Who Plays First? Optimizing the Order of Play in Stackelberg Games with Many Robots
Haimin Hu, Gabriele Dragotto, Zixu Zhang, Kaiqu Liang, Bartolomeo Stellato, Jaime F. Fisac
TL;DR
This work tackles the problem of determining the socially optimal order of play in an $N$-player Stackelberg trajectory game where self-interested agents must avoid collisions. It introduces Branch and Play (BNP), an exact branch-and-bound framework that implicitly explores permutations and relies on a local Stackelberg equilibrium solver to bound subproblems. A key component is Sequential Trajectory Planning (STP), which provides fast, reliable local equilibria to feed BNP's bounds, along with practical enhancements such as expanded safety margins and safety filters. The authors validate BNP across air traffic control, quadrotor swarm formation, and hardware delivery fleets, showing consistent improvements over baselines in social cost and coordination efficiency. The approach offers a scalable, real-time solution for coordinating large robot teams under regulator-driven order of play, with potential extensions to more general cost structures and learning-based subsystems.
Abstract
We consider the multi-agent spatial navigation problem of computing the socially optimal order of play, i.e., the sequence in which the agents commit to their decisions, and its associated equilibrium in an N-player Stackelberg trajectory game.
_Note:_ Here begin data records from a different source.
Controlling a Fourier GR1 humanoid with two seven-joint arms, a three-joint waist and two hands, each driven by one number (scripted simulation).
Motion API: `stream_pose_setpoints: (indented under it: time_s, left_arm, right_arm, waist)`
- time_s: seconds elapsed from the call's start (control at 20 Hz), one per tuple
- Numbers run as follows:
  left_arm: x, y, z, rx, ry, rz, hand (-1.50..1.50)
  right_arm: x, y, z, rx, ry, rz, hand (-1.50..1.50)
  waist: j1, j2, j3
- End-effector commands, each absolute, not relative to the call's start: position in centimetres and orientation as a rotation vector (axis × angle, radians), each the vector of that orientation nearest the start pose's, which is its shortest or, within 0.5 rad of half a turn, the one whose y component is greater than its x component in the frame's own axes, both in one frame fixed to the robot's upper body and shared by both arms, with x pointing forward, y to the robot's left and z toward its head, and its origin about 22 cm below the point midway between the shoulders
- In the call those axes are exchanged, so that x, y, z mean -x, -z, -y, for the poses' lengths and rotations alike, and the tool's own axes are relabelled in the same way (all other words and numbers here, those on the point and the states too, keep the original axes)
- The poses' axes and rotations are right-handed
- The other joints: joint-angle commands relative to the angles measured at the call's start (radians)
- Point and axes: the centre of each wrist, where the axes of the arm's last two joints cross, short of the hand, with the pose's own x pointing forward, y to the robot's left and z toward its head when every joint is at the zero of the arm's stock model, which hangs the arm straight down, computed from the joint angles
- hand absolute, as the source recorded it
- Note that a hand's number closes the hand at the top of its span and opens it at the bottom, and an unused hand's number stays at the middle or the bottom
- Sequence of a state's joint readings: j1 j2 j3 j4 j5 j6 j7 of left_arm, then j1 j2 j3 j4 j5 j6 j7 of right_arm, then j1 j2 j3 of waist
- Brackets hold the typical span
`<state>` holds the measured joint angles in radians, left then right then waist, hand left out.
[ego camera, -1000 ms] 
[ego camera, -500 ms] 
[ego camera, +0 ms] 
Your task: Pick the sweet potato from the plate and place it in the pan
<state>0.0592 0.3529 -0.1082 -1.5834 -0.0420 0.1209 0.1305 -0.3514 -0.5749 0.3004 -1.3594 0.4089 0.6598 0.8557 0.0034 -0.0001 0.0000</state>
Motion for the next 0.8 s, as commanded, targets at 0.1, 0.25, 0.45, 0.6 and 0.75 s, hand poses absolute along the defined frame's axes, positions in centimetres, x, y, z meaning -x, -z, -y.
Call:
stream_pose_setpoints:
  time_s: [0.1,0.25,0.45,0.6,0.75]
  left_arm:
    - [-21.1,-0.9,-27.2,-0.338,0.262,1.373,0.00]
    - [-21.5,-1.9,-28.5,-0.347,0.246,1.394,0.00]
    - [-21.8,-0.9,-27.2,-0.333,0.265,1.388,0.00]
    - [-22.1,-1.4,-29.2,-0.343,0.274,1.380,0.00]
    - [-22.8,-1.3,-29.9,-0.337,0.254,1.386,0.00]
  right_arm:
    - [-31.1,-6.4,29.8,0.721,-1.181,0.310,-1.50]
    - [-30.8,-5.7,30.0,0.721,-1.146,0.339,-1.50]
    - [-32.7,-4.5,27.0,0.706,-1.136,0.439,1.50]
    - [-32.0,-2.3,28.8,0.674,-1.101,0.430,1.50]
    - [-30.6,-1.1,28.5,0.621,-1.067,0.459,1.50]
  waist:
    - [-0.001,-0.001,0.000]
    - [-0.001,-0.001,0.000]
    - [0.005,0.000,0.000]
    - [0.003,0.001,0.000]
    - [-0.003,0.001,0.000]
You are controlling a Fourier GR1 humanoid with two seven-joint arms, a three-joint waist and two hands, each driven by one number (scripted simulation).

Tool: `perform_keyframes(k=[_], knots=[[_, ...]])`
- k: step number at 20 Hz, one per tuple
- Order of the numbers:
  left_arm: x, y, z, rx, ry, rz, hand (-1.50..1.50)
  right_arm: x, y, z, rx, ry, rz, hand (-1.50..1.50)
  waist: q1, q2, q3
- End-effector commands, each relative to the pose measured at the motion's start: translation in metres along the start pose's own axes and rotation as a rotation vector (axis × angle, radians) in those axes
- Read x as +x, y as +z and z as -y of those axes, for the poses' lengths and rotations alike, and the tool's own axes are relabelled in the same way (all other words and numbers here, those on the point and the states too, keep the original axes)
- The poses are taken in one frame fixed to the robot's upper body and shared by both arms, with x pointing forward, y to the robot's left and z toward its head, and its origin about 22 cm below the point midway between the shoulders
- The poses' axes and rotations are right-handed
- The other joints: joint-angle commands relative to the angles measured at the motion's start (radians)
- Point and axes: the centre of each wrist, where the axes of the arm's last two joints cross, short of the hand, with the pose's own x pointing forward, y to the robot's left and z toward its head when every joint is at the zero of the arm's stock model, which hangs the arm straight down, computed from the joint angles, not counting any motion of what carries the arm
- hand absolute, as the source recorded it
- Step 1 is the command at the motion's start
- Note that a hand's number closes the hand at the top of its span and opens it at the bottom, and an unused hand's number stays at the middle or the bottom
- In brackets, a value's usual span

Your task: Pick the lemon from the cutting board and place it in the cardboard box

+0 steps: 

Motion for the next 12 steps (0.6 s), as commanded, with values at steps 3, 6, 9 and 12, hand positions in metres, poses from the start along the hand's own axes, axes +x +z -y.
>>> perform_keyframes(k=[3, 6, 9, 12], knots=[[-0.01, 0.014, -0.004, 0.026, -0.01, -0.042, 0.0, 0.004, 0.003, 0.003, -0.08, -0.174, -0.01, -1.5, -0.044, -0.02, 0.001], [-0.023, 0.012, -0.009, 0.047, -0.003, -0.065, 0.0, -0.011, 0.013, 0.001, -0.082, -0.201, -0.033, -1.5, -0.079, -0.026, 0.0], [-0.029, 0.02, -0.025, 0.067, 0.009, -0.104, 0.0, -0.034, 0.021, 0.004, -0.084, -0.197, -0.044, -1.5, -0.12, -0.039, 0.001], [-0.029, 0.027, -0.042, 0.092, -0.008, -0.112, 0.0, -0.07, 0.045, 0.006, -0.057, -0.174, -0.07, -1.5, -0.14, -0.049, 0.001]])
We model this problem as a mixed-integer optimization problem over the space of all possible Stackelberg games associated with the order of play's permutations. To solve the problem, we introduce Branch and Play (B&P), an efficient and exact algorithm that provably converges to a socially optimal order of play and its Stackelberg equilibrium. As a subroutine for B&P, we employ and extend sequential trajectory planning, i.e., a popular multi-agent control approach, to scalably compute valid local Stackelberg equilibria for any given order of play. We demonstrate the practical utility of B&P to coordinate air traffic control, swarm formation, and delivery vehicle fleets. We find that B&P consistently outperforms various baselines, and computes the socially optimal equilibrium.